Quebec City wants to co-host 2026 Winter Olympics with Vancouver and Calgary

May 25 2016, 10:32 pm

Quebec City is re-exploring the idea of hosting the Olympic Winter Games in 2026, with the help of previous hosts Vancouver, Calgary, and Lake Placid in New York.

In a press release, Quebec City Mayor Régis Labeaume says he will be traveling to Lausanne, Switzerland on April 11 to meet with International Olympic Committee (IOC) President Thomas Bach to discuss Olympic Agenda 2020, a document approved by the IOC in 2014 that introduces reforms to reduce the risk and cost of hosting the Games.

Although it is not explicitly encouraged in the Agenda, the reforms allow for the possibility of bids with multiple host cities or even countries. It specifically benefits smaller countries by splitting up event hosting duties, and in the process also dividing the cost of the new infrastructure required.

Olympic Agenda 2020 was introduced after Sochi 2014 somehow spent $51 billion on a Winter Games, surpassing the $44 billion for the much larger Summer Games event in Beijing in 2008. For that matter, there were reports that as much as $30 billion may have been stolen by Vladimir Putin and his Russian business friends in the process of building everything from scratch at Sochi.

And it was the last straw for the IOC when five bid cities dropped out of the running for the 2022 Winter Games, forcing the international sporting organization to choose between two undesirable bids – Almaty, Kazkahstan and Beijing, China.

“Over the past several years, I have often mentioned that the gigantism of the Olympic Games and the astronomical costs involved in organizing them no longer made any sense – to the point where no large city would be interested in hosting them any more,” said Labeaume in a statement.
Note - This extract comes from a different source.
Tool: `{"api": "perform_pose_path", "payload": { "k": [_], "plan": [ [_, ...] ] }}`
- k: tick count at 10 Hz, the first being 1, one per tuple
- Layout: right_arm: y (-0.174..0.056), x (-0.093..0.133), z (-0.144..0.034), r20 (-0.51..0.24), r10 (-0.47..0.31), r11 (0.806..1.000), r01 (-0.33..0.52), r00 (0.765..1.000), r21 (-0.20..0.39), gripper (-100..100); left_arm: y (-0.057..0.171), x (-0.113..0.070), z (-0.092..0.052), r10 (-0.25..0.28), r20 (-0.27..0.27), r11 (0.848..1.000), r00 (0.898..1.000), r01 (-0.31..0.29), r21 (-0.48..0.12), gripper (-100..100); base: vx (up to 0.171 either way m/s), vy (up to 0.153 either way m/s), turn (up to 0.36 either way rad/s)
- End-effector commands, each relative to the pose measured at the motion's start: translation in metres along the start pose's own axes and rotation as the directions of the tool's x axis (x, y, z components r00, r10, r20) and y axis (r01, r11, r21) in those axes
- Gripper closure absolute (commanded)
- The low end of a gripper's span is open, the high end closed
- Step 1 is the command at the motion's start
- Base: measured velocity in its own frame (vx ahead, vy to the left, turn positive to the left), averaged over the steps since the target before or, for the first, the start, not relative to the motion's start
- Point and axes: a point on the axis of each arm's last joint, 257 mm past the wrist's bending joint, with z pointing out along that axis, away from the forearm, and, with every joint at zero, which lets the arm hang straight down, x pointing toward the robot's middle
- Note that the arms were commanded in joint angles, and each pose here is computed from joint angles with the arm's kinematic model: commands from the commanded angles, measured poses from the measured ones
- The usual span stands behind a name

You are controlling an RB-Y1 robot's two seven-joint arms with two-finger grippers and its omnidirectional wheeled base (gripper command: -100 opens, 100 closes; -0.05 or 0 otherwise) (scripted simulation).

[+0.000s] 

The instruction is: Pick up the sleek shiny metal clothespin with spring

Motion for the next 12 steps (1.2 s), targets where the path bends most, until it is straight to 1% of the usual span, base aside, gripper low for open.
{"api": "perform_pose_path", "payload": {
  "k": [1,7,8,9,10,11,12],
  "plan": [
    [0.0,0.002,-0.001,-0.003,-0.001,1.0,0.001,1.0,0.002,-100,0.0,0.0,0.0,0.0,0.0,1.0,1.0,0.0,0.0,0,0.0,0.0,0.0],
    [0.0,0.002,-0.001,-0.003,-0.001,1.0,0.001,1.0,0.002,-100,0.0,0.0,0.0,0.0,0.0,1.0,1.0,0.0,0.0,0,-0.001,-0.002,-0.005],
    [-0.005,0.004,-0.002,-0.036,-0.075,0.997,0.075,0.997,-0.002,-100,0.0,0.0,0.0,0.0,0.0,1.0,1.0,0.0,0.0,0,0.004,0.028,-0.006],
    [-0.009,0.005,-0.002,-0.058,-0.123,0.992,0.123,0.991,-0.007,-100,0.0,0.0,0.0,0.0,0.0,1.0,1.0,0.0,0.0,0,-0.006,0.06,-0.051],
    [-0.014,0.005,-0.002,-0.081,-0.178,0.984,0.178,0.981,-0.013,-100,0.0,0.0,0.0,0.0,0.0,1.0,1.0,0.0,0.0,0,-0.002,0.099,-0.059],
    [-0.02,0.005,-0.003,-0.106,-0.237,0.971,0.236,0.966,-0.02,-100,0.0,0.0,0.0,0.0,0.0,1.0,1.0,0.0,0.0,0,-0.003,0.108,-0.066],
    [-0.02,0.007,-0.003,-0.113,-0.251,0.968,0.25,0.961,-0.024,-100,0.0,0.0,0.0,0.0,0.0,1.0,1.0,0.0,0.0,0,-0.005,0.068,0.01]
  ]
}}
According to the Canadian Press, Labeaume has already discussed the idea of submitting a joint 2026 bid with the mayors of Vancouver, Calgary, and Lake Placid, with each city hosting individual events.

If a bid materializes, which is unlikely, this would be Quebec’s third attempt to land the Winter Olympics in more than three decades. In 1995, it unsuccessfully submitted a bid for the 2002 Winter Games, which went to Salt Lake City with Quebec City placing fourth. Two years later, Vancouver defeated both Calgary and Quebec City for the rights to be Canada’s bid for the 2010 Games.

There will be geopolitical pressure to choose a European or North American host for 2026 as both continents will have gone without a Winter Olympics since 2006 in Torino and 2010 in Vancouver, respectively. Furthermore, after Rio de Janeiro 2016, the next three Games will be held in Asia: Pyeongchang 2018, Tokyo 2020, and Beijing 2022.

With the IOC’s flexible reforms, there is already renewed interest in bidding for the Games, potentially making this a sharp turnaround for the Olympic Movement. As many as two dozen cities are said to be considering a 2026 bid, including a possible independent bid by Calgary.

The IOC will select the 2026 host city in the summer of 2019.

Analysis

Four host cities, including two cities located thousands of kilometres away from Quebec City, would be a logistical nightmare for a Winter Games. Currently, there are no direct flights from Quebec City to Calgary and Vancouver, which means the shortest flight to the West Coast – with one required stop – is at least six hours long.

The flexibility offered by Olympic Agenda 2020 does not abandon the primary priority of creating an event plan that meets basic technical and logistical needs. A multi-city or multi-nation bid would be more acceptable in Western Europe, where the distance between multiple host cities is likely to be no greater than a few hundred kilometres – not thousands.

It would make more sense for Quebec City to partner with Montreal for the indoor facilities needed and Lake Placid for snow and sliding events rather than pursuing Western Canada partners. In the same way, Vancouver and Calgary would be better off pursuing their own bid partnership or perhaps even independent bids, given that both cities are former Winter Games hosts and have the existing venues, resources, infrastructure, and experience needed to deliver their own repeat Olympic performance.

The final decision on what a Canadian Olympic bid is to look like, and which city gets to bid on behalf of Canada, lies with the Canadian Olympic Committee.